▸ **WHAT YOU NEED TO DO**
Begin at the line containing "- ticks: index" in the data below and go on through the line containing "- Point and", repeating each line exactly; include both ends and no other line.

[DATA TO EXAMINE Boundary: Start]

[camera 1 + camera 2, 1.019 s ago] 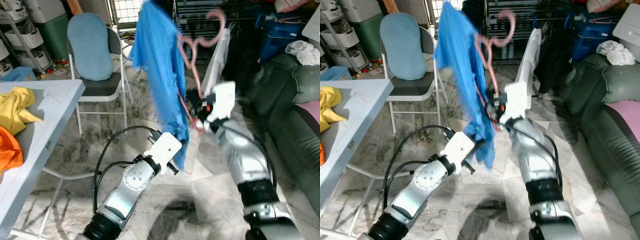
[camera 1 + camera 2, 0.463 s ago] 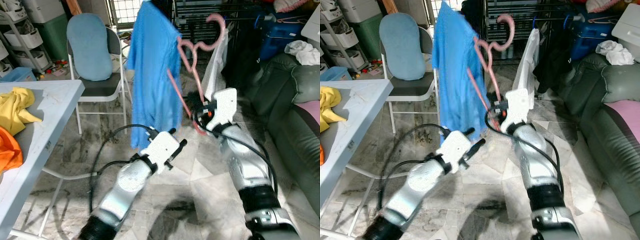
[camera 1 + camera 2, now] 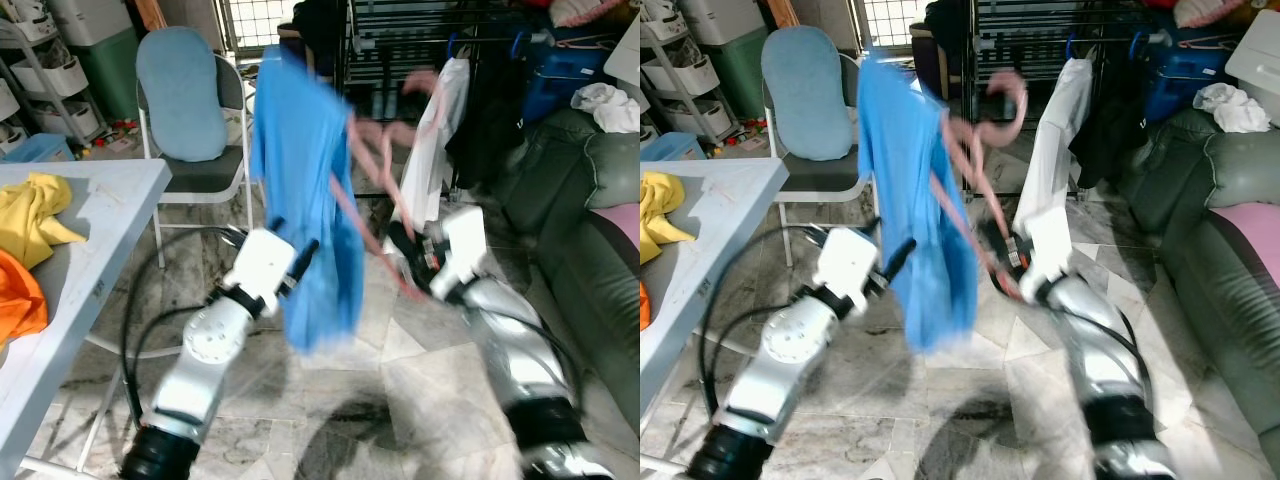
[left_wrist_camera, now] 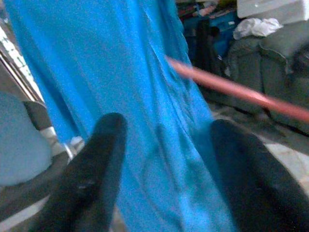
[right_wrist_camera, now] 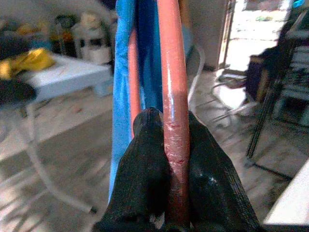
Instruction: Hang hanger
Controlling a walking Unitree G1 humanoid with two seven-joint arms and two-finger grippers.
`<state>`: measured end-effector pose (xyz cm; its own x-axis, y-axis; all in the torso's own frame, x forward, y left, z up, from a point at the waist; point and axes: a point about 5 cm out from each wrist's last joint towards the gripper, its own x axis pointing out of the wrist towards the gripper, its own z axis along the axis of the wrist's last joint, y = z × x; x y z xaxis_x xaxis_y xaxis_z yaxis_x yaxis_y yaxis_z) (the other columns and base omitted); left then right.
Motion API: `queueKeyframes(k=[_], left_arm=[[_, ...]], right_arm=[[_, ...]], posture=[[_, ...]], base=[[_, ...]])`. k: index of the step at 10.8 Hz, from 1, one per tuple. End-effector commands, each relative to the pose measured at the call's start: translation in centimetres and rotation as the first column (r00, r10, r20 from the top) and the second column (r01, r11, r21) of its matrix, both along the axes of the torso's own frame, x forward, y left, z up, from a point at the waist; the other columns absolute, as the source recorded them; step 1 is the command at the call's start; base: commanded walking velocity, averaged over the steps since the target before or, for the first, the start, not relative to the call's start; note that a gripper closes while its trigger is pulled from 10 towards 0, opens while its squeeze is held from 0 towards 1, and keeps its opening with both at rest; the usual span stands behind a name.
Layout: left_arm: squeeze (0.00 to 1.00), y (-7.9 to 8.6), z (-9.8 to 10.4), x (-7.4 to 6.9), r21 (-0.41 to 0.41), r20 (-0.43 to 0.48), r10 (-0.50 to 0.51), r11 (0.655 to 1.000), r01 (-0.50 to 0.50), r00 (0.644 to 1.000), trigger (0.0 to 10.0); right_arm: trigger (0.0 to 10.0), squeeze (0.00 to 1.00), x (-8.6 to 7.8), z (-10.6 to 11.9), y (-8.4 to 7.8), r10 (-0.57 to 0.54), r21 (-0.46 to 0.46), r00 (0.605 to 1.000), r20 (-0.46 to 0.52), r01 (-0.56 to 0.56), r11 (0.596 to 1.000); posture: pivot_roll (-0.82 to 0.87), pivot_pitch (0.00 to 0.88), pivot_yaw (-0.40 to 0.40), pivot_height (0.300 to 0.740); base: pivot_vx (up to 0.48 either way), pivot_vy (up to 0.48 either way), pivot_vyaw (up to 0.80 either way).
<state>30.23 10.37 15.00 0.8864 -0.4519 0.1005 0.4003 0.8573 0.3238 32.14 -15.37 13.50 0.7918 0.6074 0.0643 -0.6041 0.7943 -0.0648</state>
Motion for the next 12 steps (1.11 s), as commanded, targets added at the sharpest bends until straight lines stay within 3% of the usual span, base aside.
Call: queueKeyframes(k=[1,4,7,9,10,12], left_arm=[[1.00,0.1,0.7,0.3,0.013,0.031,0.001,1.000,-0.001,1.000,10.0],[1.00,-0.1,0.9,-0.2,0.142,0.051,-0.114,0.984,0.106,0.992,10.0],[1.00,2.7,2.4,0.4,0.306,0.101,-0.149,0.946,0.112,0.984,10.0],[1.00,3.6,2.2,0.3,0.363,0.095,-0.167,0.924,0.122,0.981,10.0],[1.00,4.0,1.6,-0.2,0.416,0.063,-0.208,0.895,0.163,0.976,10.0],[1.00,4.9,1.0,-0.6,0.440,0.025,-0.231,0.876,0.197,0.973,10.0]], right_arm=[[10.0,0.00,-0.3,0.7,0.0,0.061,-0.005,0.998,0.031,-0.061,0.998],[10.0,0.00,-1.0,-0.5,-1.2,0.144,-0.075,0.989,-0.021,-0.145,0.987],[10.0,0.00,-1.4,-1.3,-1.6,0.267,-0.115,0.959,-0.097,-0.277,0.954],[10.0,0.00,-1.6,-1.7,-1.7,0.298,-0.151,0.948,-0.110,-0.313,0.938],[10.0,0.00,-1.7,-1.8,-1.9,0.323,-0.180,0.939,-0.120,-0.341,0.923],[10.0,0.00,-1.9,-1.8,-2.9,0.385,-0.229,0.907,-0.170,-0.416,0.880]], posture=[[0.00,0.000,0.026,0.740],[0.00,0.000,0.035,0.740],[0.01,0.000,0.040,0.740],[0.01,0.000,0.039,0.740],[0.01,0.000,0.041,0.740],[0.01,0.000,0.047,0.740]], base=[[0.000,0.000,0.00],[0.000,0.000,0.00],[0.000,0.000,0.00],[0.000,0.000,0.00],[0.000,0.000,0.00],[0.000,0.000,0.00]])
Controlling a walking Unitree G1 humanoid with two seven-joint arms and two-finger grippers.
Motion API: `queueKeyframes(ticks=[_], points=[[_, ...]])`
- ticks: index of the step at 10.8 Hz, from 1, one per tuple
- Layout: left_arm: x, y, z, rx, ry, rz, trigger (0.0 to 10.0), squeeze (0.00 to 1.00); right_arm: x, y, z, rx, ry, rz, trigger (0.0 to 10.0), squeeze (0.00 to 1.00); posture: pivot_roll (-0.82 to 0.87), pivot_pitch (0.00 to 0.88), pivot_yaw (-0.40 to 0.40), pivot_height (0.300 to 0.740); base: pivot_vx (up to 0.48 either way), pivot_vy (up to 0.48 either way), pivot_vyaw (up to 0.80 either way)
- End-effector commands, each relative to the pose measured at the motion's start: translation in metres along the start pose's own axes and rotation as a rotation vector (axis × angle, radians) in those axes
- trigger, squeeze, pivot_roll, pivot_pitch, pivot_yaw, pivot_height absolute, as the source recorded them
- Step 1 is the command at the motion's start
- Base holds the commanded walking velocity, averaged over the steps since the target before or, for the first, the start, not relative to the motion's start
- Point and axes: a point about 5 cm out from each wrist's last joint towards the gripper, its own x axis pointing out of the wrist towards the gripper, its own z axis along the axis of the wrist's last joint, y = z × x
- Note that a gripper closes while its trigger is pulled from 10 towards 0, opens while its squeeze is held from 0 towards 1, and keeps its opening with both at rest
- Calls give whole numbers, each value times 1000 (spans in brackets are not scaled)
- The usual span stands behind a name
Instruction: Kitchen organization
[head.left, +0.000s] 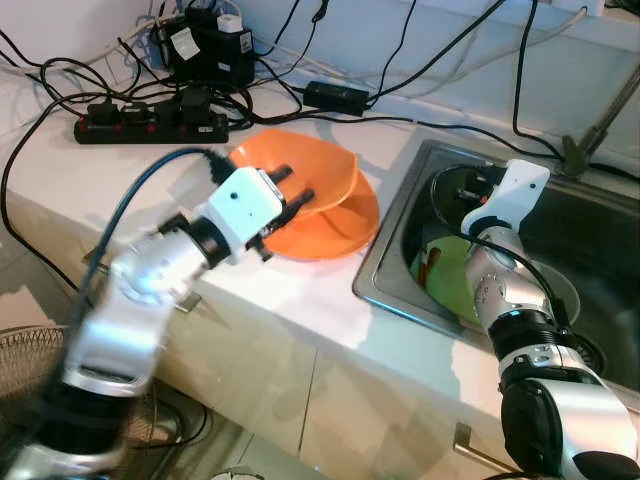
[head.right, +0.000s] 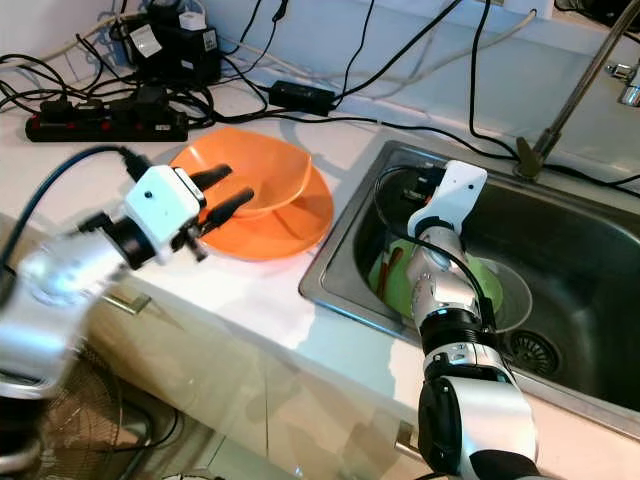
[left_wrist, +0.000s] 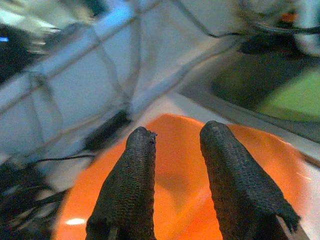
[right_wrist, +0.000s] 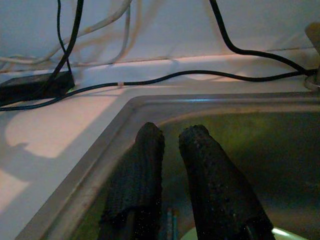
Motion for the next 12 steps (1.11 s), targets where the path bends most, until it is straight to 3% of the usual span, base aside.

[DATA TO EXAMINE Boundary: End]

▸ **TASK RESPONSE**
- ticks: index of the step at 10.8 Hz, from 1, one per tuple
- Layout: left_arm: x, y, z, rx, ry, rz, trigger (0.0 to 10.0), squeeze (0.00 to 1.00); right_arm: x, y, z, rx, ry, rz, trigger (0.0 to 10.0), squeeze (0.00 to 1.00); posture: pivot_roll (-0.82 to 0.87), pivot_pitch (0.00 to 0.88), pivot_yaw (-0.40 to 0.40), pivot_height (0.300 to 0.740); base: pivot_vx (up to 0.48 either way), pivot_vy (up to 0.48 either way), pivot_vyaw (up to 0.80 either way)
- End-effector commands, each relative to the pose measured at the motion's start: translation in metres along the start pose's own axes and rotation as a rotation vector (axis × angle, radians) in those axes
- trigger, squeeze, pivot_roll, pivot_pitch, pivot_yaw, pivot_height absolute, as the source recorded them
- Step 1 is the command at the motion's start
- Base holds the commanded walking velocity, averaged over the steps since the target before or, for the first, the start, not relative to the motion's start
- Point and axes: a point about 5 cm out from each wrist's last joint towards the gripper, its own x axis pointing out of the wrist towards the gripper, its own z axis along the axis of the wrist's last joint, y = z × x

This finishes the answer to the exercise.